_What the exercise asks_
Where a line in the listing below holds "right", add it to the tally, and reply with that tally alone.

_Supplied information_
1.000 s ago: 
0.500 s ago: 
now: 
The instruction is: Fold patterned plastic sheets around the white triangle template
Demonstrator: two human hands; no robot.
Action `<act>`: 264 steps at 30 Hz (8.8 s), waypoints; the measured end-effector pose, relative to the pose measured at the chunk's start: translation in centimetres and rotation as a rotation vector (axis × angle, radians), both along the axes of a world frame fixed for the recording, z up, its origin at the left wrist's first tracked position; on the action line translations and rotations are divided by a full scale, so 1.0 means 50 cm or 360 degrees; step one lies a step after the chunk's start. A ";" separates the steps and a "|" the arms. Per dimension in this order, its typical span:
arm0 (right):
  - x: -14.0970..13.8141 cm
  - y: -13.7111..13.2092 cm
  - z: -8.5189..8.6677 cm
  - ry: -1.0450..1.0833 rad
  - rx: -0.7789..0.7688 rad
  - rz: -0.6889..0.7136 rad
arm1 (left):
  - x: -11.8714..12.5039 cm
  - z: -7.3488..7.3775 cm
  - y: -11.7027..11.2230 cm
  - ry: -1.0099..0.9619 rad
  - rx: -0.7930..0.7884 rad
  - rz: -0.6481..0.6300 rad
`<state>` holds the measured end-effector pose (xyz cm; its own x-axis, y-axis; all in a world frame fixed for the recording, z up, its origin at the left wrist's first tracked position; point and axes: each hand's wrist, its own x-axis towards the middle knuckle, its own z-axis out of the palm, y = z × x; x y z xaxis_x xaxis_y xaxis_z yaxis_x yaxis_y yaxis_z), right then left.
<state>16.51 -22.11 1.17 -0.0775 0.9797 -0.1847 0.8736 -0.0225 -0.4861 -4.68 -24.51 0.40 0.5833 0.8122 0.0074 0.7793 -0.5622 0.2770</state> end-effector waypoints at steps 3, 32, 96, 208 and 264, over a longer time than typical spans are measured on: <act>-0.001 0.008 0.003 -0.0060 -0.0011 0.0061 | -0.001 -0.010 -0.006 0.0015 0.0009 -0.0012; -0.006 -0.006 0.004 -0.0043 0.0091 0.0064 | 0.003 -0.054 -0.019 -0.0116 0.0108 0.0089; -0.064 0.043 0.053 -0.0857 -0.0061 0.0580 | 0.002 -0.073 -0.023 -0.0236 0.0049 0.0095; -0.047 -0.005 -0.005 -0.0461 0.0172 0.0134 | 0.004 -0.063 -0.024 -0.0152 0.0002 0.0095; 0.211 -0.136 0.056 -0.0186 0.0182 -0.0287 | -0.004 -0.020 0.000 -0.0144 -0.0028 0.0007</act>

_Response box_
2